Issue No. 02 - April-June (2006 vol. 3)
DOI Bookmark: http://doi.ieeecomputersociety.org/10.1109/TCBB.2006.28
We describe TreeDT, a novel association-based gene mapping method. Given a set of disease-associated haplotypes and a set of control haplotypes, TreeDT predicts likely locations of a disease susceptibility gene. TreeDT extracts, essentially in the form of haplotype trees, information about historical recombinations in the population: A haplotype tree constructed at a given chromosomal location is an estimate of the genealogy of the haplotypes. TreeDT constructs these trees for all locations on the given haplotypes and performs a novel disequilibrium test on each tree: Is there a small set of subtrees with relatively high proportions of disease-associated chromosomes, suggesting shared genetic history for those and a likely disease gene location? We give a detailed description of TreeDT and the tree disequilibrium tests, we analyze the algorithm formally, and we evaluate its performance experimentally on both simulated and real data sets.
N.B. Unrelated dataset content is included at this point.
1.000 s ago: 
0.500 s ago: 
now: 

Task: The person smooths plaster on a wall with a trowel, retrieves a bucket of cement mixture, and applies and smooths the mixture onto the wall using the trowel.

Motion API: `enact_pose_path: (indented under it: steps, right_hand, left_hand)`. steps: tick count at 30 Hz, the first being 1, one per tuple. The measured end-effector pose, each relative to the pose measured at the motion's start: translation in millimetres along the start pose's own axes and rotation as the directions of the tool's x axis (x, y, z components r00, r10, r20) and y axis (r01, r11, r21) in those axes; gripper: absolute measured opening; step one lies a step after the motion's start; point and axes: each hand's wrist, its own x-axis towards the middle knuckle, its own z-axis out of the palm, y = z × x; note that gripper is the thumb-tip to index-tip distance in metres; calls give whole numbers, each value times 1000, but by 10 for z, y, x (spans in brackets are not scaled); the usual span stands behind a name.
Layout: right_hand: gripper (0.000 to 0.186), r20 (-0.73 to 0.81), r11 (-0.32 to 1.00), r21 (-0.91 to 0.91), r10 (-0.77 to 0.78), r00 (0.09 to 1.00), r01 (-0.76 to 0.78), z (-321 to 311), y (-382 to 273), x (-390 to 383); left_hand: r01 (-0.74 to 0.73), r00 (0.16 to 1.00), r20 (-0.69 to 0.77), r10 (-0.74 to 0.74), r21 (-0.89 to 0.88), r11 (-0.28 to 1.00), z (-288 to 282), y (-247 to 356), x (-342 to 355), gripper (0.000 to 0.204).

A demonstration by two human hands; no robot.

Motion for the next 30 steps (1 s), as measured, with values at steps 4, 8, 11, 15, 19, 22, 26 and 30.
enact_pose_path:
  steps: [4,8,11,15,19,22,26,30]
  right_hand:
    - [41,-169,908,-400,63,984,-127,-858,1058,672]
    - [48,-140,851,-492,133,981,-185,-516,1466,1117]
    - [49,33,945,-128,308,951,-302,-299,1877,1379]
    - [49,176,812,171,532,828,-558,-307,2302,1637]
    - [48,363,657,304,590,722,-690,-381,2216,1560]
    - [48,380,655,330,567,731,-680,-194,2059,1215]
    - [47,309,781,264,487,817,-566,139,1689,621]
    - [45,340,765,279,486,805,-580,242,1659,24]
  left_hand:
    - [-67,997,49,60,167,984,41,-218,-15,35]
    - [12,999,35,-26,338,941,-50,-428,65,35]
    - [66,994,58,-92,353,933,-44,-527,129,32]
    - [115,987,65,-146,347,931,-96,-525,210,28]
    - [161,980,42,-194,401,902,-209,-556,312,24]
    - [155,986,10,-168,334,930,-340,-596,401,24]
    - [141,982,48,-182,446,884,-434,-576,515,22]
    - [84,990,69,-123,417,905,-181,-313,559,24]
Experimental results demonstrate that TreeDT has high accuracy on difficult mapping tasks and comparisons to other methods (EATDT, HPM, TDT) show that TreeDT is very competitive.
Biology and genetics, nonparametric statistics, nonnumerical algorithms and problems.
V. Ollikainen, P. Sevon and H. Toivonen, "TreeDT: Tree Pattern Mining for Gene Mapping," in IEEE/ACM Transactions on Computational Biology and Bioinformatics, vol. 3, no. , pp. 174-185, 2006.